**WORK TO BE COMPLETED:** Below are the records; give again exactly the line with "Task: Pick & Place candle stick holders", the line with "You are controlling", and each line that lies between them, and nothing besides.

**SUPPLIED DATA:**
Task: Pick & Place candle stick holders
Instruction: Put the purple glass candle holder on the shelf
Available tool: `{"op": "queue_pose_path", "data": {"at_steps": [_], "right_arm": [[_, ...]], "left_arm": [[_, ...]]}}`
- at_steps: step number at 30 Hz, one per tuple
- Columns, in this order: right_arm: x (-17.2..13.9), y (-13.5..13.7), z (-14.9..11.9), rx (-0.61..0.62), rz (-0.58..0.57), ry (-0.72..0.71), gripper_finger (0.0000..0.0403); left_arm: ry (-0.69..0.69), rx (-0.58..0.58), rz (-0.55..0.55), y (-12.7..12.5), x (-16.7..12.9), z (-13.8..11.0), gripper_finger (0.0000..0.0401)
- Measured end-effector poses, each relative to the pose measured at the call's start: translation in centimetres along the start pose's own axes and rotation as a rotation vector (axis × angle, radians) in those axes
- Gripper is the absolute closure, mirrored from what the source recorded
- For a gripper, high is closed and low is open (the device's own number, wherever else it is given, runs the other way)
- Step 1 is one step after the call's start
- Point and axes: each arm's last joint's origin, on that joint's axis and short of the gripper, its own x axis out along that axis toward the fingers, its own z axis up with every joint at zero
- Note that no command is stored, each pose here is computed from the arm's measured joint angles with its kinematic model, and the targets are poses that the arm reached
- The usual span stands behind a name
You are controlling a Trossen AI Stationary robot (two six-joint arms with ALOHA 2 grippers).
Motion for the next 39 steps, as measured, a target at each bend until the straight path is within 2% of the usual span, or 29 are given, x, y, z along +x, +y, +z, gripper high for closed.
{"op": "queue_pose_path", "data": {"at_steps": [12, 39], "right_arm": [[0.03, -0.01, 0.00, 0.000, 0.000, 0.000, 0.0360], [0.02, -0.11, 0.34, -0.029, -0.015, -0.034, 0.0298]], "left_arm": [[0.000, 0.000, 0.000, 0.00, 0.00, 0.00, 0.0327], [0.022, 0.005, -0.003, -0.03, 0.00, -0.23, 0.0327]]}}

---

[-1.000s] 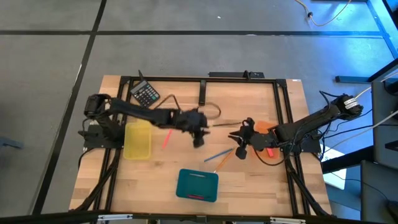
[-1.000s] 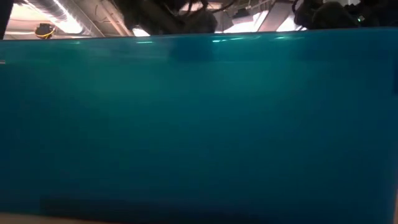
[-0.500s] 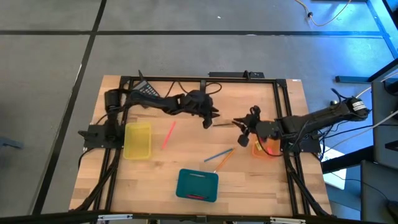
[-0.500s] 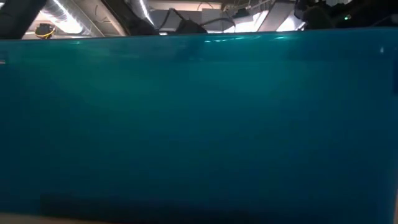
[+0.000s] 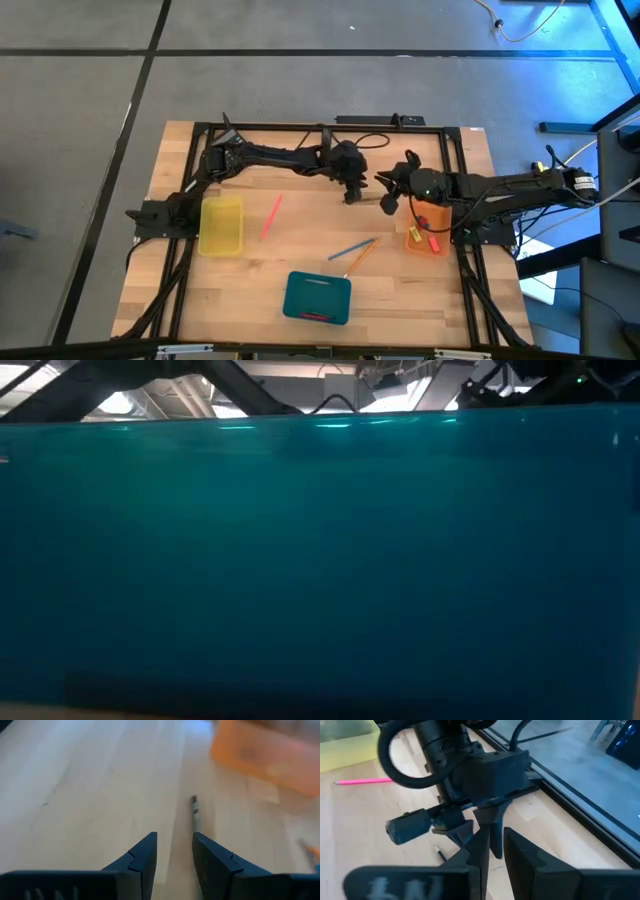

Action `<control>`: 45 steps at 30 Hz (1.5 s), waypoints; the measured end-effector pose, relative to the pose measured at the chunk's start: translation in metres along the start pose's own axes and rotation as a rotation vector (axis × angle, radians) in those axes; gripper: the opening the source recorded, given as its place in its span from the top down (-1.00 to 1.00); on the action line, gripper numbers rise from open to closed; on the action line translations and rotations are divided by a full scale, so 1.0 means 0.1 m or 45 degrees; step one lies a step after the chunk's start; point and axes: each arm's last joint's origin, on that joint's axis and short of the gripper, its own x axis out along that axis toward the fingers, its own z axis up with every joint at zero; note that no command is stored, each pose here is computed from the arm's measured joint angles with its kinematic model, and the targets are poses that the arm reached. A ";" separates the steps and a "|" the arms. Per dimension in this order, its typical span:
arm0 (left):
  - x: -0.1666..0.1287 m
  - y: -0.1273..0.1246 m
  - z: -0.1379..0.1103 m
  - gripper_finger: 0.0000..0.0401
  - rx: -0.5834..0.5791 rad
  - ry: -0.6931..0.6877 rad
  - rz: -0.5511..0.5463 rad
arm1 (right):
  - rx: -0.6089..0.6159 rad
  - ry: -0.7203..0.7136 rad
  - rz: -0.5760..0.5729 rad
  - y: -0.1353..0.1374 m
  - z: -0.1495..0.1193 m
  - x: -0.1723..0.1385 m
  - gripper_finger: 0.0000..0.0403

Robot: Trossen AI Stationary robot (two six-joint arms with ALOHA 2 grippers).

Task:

**EXERCISE RESULT:**
Task: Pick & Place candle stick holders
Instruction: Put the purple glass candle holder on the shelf
Available tool: `{"op": "queue_pose_path", "data": {"at_steps": [_], "right_arm": [[_, ...]], "left_arm": [[_, ...]]}}`
- at_steps: step number at 30 Hz, one per tuple
- Columns, in this order: right_arm: x (-17.2..13.9), y (-13.5..13.7), z (-14.9..11.9), rx (-0.61..0.62), rz (-0.58..0.57), ry (-0.72..0.71), gripper_finger (0.0000..0.0403); left_arm: ry (-0.69..0.69), rx (-0.58..0.58), rz (-0.55..0.55), y (-12.7..12.5), x (-16.7..12.9), z (-13.8..11.0), gripper_finger (0.0000..0.0401)
- Measured end-effector poses, each relative to the pose measured at the call's start: translation in centimetres along the start pose's own axes and rotation as a rotation vector (axis × angle, radians) in those axes
- Gripper is the absolute closure, mirrored from what the source recorded
- For a gripper, high is closed and low is open (the device's own number, wherever else it is given, runs the other way)
- Step 1 is one step after the call's start
- Point and axes: each arm's last joint's origin, on that joint's axis and short of the gripper, its own x axis out along that axis toward the fingers, its own z axis up with every joint at zero
- Note that no command is stored, each pose here is computed from the arm's measured joint angles with its kinematic model, and the targets are poses that the arm reached
- The usual span stands behind a name
You are controlling a Trossen AI Stationary robot (two six-joint arms with ALOHA 2 grippers).

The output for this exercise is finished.